For those already combing through the tributaries of seminal UK folk – running into the likes of Jansch, Harper and John Martyn – Michael Chapman is already dug in as a hero. For those less inclined to dig the history of British strings, perhaps he needs yet another introduction. Like Harper he’s more a product of mythical inspiration than a staple of the stereo shelf, but as he eases into his status as an elder statesman of the form, he should be carving out that space in your stacks more than ever. For every kid that learned about Roy Harper from the back cover of a Led Zep album, there’s an ever more introverted version of that kid tracking Chapman through connections to Mick Ronson or Thurston Moore. As of late the connection has spun out to seasoned and now indie anointed slinger Steve Gunn. Gunn produced Chapman’s last album 50 and likewise pulled in a slew of his own collaborators to give the songwriter a fitting accompaniment – everyone from Nathan Bowles to James Elkington and Jimmy SeiTang. Chapman’s longtime friend, Bridget St. John lent her voice to the record as well, knitting the folk family ever tighter.

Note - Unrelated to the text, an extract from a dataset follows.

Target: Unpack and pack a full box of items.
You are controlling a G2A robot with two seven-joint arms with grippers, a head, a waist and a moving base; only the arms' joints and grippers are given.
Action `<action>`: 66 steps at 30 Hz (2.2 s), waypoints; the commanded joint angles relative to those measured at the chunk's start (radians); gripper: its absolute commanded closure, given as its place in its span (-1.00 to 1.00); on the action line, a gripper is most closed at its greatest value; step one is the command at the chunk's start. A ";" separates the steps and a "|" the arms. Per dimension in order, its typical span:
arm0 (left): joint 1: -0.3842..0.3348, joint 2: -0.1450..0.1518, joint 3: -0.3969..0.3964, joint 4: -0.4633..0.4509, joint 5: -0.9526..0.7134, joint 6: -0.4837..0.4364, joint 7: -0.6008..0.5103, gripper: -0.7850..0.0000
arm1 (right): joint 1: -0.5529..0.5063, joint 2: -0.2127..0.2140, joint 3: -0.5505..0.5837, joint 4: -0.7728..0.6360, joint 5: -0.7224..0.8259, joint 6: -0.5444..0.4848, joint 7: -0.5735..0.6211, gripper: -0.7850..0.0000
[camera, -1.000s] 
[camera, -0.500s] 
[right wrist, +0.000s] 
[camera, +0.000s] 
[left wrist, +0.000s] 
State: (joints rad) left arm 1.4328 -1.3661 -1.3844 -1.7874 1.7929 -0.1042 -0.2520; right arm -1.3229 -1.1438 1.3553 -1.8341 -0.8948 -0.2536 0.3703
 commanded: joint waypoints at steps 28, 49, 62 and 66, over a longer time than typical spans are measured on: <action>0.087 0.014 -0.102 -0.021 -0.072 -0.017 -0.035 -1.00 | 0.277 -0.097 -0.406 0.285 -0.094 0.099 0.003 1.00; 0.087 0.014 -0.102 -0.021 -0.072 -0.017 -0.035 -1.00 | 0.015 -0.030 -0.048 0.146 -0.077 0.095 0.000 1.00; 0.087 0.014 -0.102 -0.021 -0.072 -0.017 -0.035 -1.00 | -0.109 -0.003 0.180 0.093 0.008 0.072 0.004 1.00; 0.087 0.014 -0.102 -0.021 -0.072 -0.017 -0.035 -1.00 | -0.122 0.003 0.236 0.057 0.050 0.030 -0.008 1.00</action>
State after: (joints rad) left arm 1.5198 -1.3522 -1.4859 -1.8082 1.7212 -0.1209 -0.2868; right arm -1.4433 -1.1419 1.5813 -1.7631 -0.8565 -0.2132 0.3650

That album was a rebirth for Chapman, a resetting of the map that had long gone askew. Chapman had by no means been quiet in the interim, but it gave a new notoriety to an artist that should have been ranking heavy on the radar of those who have been haunted by Gunn, Scott Hirsch, Wooden Wand, or Elkington’s solo works. For True North, Gunn returns to guide the gears, but leaves behind the ringers, though the accomplished slide work of BJ Cole finds its way in to the mix and St. John returns to add her signature touch. The album stands as an even stronger testament to Chapman’s enduring light. Largely just the songwriter and his guitar, the album is hung heavy with the wisdom of age – cut deep with the scars of decades, cascading like rings through wood and lacquered thick with the bar rag whiff of backrooms, green rooms, and broken mirror bathrooms that dot the stages of what passes as fitting for a folk career now and forever.

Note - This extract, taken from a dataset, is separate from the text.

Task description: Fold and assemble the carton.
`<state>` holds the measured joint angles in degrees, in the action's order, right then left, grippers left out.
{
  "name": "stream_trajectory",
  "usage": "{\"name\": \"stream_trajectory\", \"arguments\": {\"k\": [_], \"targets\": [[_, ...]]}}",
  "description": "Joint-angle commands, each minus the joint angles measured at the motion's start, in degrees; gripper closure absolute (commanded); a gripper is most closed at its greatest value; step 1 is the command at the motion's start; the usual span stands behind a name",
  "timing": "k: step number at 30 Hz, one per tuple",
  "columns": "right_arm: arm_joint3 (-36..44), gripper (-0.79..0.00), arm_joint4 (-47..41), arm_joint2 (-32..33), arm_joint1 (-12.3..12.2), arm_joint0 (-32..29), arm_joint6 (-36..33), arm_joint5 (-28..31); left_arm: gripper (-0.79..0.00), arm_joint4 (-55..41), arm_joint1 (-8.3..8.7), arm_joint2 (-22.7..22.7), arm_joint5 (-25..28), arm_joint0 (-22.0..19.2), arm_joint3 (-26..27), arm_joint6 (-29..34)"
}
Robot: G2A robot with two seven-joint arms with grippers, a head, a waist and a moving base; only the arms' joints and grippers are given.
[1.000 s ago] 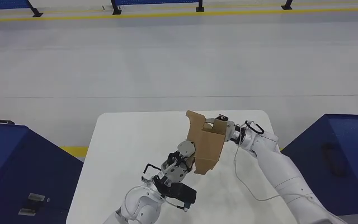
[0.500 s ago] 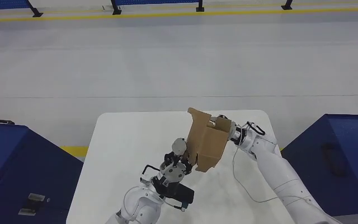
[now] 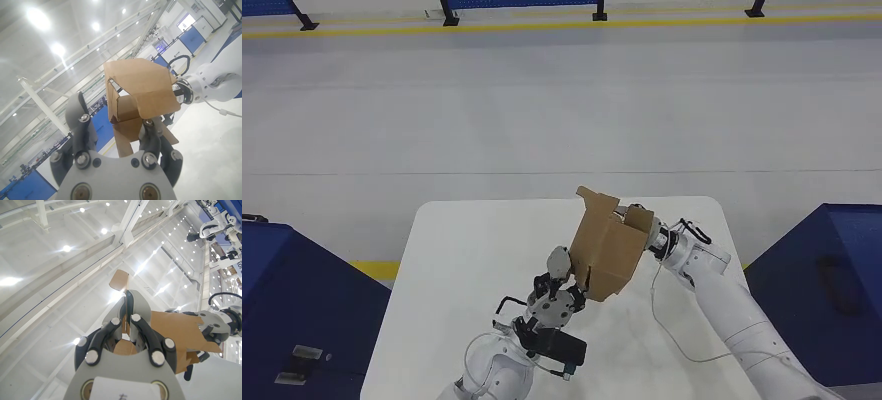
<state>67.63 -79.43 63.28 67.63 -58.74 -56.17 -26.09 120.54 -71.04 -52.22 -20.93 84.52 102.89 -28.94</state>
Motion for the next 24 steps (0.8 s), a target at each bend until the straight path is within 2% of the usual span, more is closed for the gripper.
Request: {"name": "stream_trajectory", "arguments": {"k": [1,2,4,5,9,10,11,19,24], "targets": [[0.0,0.000,0.3,-0.1,0.1,0.0,-0.1,0.1,-0.271,-0.2,-0.13,0.2,-0.1,0.1,0.0,0.1],[-0.1,0.000,0.4,-0.2,0.2,0.0,-0.2,0.0,-0.166,-0.6,-0.19,0.2,0.1,0.1,0.0,0.2],[-0.1,0.000,0.9,-0.3,0.2,0.0,-0.2,-0.1,-0.095,-0.6,-0.26,0.1,0.2,0.0,0.0,0.1],[-0.1,0.000,1.1,-0.3,0.2,0.0,-0.3,-0.2,0.000,-0.6,-0.30,0.1,0.2,0.0,0.0,0.0],[0.0,0.000,2.4,-0.5,0.3,0.0,-0.6,-0.8,0.000,-1.7,-0.44,-0.2,0.2,0.3,0.3,-0.3],[0.0,-0.296,2.8,-0.5,0.3,0.1,-0.4,-1.1,0.000,-1.8,-0.44,-0.4,0.3,0.3,0.3,-0.4],[0.0,-0.785,3.0,-0.5,0.3,0.1,-0.3,-1.3,0.000,-1.8,-0.45,-0.6,0.3,0.4,0.3,-0.5],[-3.4,-0.785,4.5,3.6,-0.7,0.5,-2.2,-2.8,0.000,-4.1,-0.38,-2.5,2.5,0.9,1.0,-0.6],[-5.8,-0.785,6.1,5.8,-1.4,1.0,-1.1,-3.7,0.000,-6.9,-0.22,-4.4,5.6,0.9,1.5,0.3]]}}
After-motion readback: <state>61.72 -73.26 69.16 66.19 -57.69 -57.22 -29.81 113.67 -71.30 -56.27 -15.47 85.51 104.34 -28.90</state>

Chapman has a pathos, a humor, and a heft that doesn’t come cheap. There’s only one way to get the grey-eyed gut punch of truth into one’s music, and its not by avoiding the hard moments. Chapman is a conduit for pain and perseverance, standing on the edge of what society increasingly sees as mortality’s precipice, but while some of that baggage has hung about the artists shoulders there’s hardly a sense that he finds it a burden. True North is an album about not easing gently into anything, let along the night. Chapman, at just shy of 80 is still a beacon – grizzled, sure, but gleaming nonetheless. Whether this is your first step into Chapman’s view or pushing double digits, the record cuts deep, but sticks around to clean the wounds.